災害が起きると、多くの人が「時間の感覚」を失います。被災地では、昼か夜か分からない、今日が何日目か分からないという声を何度も聞きました。この記事では、被災地経験を踏まえ、音楽がなぜ「生きるリズム」を取り戻す助けになるのかを整理します。
■① 災害は生活の「区切り」を奪う
食事、仕事、睡眠といった日常の区切りは、災害で一気に壊れます。被災地では、区切りがなくなることで、心も体も休めなくなっていました。リズムの喪失は、疲労を加速させます。
■② 音楽は人工的に「区切り」を作れる
音楽には始まりと終わりがあります。被災地では、「この曲が終わったら休む」「この音を聴いたら横になる」といった使い方が、生活の区切りとして機能していました。小さな区切りでも十分です。
■③ 朝と夜の切り替えを助ける
避難生活では、朝らしさ・夜らしさが分からなくなります。
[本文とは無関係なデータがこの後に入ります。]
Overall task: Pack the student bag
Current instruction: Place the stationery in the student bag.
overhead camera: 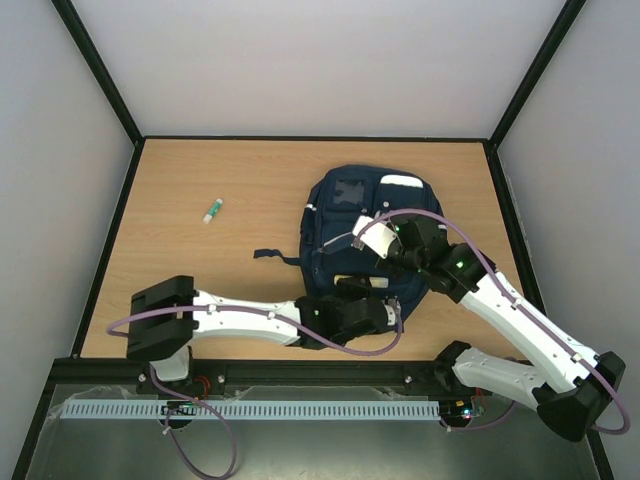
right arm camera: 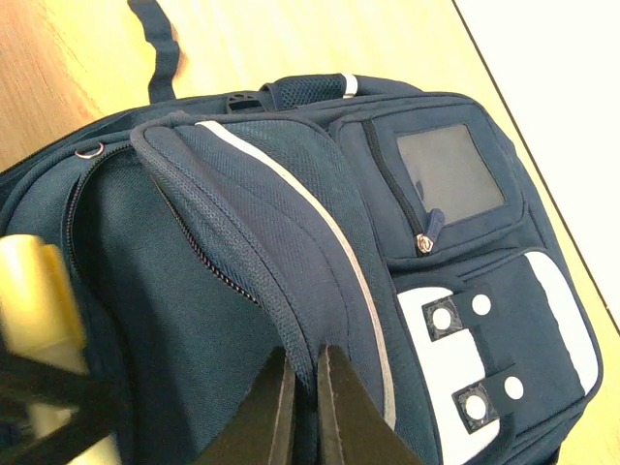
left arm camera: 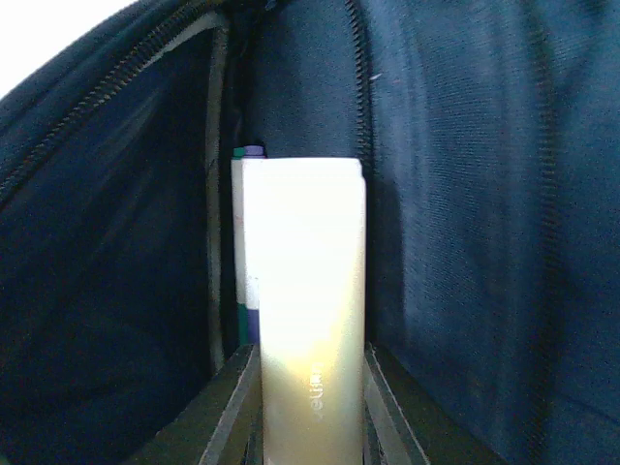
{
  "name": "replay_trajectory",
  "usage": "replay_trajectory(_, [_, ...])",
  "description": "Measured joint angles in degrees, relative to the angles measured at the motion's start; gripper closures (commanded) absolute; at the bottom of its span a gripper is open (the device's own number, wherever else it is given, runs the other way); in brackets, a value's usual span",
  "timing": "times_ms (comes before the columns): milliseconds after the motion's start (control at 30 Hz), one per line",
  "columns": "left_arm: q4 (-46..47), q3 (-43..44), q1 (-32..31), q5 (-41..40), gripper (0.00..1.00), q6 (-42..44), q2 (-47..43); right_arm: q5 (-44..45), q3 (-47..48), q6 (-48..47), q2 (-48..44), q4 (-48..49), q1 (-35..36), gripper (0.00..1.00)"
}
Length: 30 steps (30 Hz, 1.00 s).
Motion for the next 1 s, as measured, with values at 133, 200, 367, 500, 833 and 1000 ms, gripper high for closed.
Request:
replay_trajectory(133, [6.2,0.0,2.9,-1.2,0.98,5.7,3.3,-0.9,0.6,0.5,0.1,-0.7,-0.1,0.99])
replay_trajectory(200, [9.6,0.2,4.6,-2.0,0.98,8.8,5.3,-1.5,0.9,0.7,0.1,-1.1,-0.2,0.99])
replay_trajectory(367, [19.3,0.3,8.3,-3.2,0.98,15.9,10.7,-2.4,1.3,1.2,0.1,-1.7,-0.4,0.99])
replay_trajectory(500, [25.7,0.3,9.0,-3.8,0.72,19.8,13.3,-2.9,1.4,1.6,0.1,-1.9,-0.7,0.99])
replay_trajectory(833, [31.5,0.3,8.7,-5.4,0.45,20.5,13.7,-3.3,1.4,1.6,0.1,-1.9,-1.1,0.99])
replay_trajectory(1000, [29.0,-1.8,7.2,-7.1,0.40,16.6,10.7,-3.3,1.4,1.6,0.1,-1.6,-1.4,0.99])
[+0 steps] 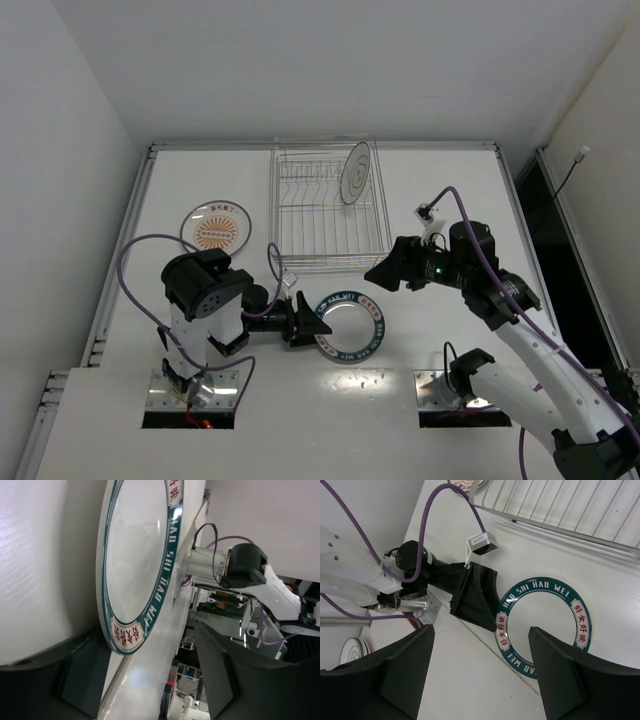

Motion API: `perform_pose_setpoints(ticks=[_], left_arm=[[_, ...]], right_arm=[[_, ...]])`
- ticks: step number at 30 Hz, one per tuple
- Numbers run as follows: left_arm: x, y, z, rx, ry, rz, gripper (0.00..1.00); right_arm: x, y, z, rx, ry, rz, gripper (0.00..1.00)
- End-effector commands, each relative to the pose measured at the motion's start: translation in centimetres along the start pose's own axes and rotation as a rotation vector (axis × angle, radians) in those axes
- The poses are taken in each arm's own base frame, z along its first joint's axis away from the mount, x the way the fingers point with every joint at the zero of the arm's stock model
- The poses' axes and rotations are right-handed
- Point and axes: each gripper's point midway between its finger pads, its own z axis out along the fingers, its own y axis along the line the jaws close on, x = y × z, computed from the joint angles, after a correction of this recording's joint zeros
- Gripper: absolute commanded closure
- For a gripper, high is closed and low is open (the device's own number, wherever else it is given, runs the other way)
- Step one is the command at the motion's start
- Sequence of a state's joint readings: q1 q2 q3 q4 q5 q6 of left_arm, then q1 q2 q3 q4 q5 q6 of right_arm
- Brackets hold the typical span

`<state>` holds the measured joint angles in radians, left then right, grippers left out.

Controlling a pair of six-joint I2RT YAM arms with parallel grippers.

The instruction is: Load the plates into the dish rack

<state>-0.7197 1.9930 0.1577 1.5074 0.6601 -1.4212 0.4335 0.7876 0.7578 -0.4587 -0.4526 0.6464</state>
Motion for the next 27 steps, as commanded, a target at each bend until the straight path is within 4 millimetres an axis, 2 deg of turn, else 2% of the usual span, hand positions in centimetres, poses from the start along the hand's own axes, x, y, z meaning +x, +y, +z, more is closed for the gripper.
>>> perform_pose_setpoints(ticks=[1, 6, 9, 13, 14, 16, 18, 19, 20, 21, 22, 24, 25, 26, 27], left_arm=[[-0.2, -1.8, 0.7, 0.053, -0.014, 0.099, 0.39], [0.0, -1.5, 1.2, 0.02, -0.005, 0.134, 0.61], [0.0, -1.7, 1.2, 0.022, -0.005, 0.135, 0.87], [0.1, -1.8, 1.3, 0.017, 0.006, 0.156, 0.9], [0.1, -1.3, 1.3, -0.013, 0.003, 0.137, 0.95], [0.1, -2.1, 1.4, -0.006, -0.001, 0.176, 1.0], [0.3, -1.8, 1.1, -0.04, -0.009, 0.169, 1.0], [0.4, -3.6, 0.9, -0.004, -0.018, 0.215, 1.0], [1.0, -2.8, 0.6, -0.06, -0.003, 0.196, 1.0], [0.5, -3.6, 0.8, -0.066, -0.029, 0.221, 1.0], [1.0, -4.5, 0.8, -0.072, -0.022, 0.246, 1.0], [0.5, -5.8, -0.1, -0.156, -0.076, 0.313, 1.0], [0.1, -8.9, 0.3, -0.133, -0.1, 0.368, 1.0], [-0.4, -10.2, -0.2, -0.15, -0.13, 0.415, 1.0], [-1.0, -11.1, -1.5, -0.194, -0.179, 0.426, 1.0]], right_arm=[[-0.7, 0.3, -0.3, -0.006, -0.026, -0.035, 0.27], [-0.9, 0.4, -0.5, 0.004, -0.028, -0.042, 0.27], [-1.0, 0.5, -0.7, 0.0, -0.035, -0.047, 0.27], [-0.8, 0.4, -0.7, 0.004, -0.028, -0.042, 0.27], [-0.7, 0.2, -0.8, 0.012, -0.032, -0.042, 0.27], [-0.7, 0.2, -0.8, 0.012, -0.032, -0.042, 0.27], [-0.5, 0.1, -0.8, 0.016, -0.025, -0.038, 0.27], [-0.5, 0.1, -0.8, 0.016, -0.025, -0.038, 0.27], [-0.6, -0.1, -0.8, 0.025, -0.03, -0.038, 0.27], [-0.4, -0.1, -0.8, 0.029, -0.023, -0.034, 0.27], [-0.4, -0.2, -0.8, 0.029, -0.023, -0.034, 0.27], [-0.3, 0.1, -0.8, 0.016, -0.015, -0.034, 0.27], [-0.3, 0.1, -0.8, 0.015, -0.015, -0.034, 0.27], [0.1, -0.1, -0.9, 0.022, -0.003, -0.027, 0.27], [0.0, -0.3, -1.1, 0.04, -0.011, -0.036, 0.27]])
被災地では、朝は少し明るめの音、夜は静かな音を使うことで、体が自然と切り替わっていました。音楽は時間の合図になります。
■④ 「何もしない時間」を肯定できる
災害時は、何もできない時間が増えます。その時間を無駄だと感じると、心が削られます。被災地では、音楽を流すことで「今は休む時間」と納得でき、罪悪感なく体を休める人がいました。
■⑤ 繰り返しが安心感を生む
毎日同じ音楽を同じタイミングで使うことで、「今日も昨日と同じように過ごせた」という感覚が生まれます。被災地では、この繰り返しが大きな安心感につながっていました。
■⑥ リズムが戻ると判断力も戻る
生活のリズムが少し整うだけで、考える力や判断力は回復しやすくなります。被災地では、リズムを意識できていた人ほど、冷静な判断ができていました。
■⑦ 無理に元の生活に戻す必要はない
災害前と同じ生活を目指す必要はありません。被災地では、「起きる・休む・眠る」だけが安定するだけでも、心の負担が大きく減っていました。音楽は最低限のリズムを支えます。
■⑧ 音楽は「生き続けるための目印」
災害時に大切なのは、頑張り続けることではなく、生き続けることです。音楽は、「ここまで来た」「次は休む」という目印になります。被災地で感じたのは、リズムを取り戻せた人ほど、長い避難生活を耐え抜けていたという現実でした。